■ DESCRIPTION OF THE TASK ■
Pull out from the material below all lines with "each".

■ DATA SECTION ■
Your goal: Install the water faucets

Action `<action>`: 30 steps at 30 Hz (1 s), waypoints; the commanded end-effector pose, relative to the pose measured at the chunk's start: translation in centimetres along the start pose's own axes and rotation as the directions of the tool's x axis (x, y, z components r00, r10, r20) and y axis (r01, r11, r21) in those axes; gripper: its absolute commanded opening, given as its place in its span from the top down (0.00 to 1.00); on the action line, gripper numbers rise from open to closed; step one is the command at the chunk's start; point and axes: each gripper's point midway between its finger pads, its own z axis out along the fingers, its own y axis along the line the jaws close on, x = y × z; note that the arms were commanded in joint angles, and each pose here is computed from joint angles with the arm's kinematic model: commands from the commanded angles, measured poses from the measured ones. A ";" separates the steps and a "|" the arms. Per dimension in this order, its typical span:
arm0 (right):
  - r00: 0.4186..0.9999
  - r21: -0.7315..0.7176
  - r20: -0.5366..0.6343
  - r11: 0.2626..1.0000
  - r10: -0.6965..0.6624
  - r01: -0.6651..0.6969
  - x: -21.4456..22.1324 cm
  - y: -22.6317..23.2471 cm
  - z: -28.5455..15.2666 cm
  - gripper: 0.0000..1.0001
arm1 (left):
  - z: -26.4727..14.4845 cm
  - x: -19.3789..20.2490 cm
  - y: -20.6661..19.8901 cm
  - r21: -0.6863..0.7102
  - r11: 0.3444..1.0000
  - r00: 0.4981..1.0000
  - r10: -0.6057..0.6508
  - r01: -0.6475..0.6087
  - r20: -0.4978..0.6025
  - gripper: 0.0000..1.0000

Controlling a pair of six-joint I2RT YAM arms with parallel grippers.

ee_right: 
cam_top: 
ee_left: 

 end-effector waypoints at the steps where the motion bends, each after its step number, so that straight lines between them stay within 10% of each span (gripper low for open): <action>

■ SOLUTION FOR THIS PROBLEM ■
Action `<action>`: 30 steps at 30 Hz (1 s), waypoints; the commanded end-effector pose, relative to the pose measured at the chunk's start: translation in centimetres along the start pose's own axes and rotation as the directions of the tool's x axis (x, y, z components r00, r10, r20) and y axis (r01, r11, r21) in those axes; gripper: its absolute commanded opening, given as its place in its span from the top down (0.00 to 1.00); on the action line, gripper numbers rise from open to closed; step one is the command at the chunk's start; point and axes: each gripper's point midway between its finger pads, its own z axis out along the fingers, its own y axis along the line the jaws close on, x = y × z; note that the arms were commanded in joint angles, and each pose here is computed from joint angles with the arm's kinematic model: commands from the commanded angles, measured poses from the measured ones. A ";" separates the steps and a "|" the arms. Per dimension in this order, its typical span:
 end-effector waypoints at the steps where the motion bends, each after its step number, so that straight lines between them stay within 10% of each span (gripper low for open): <action>

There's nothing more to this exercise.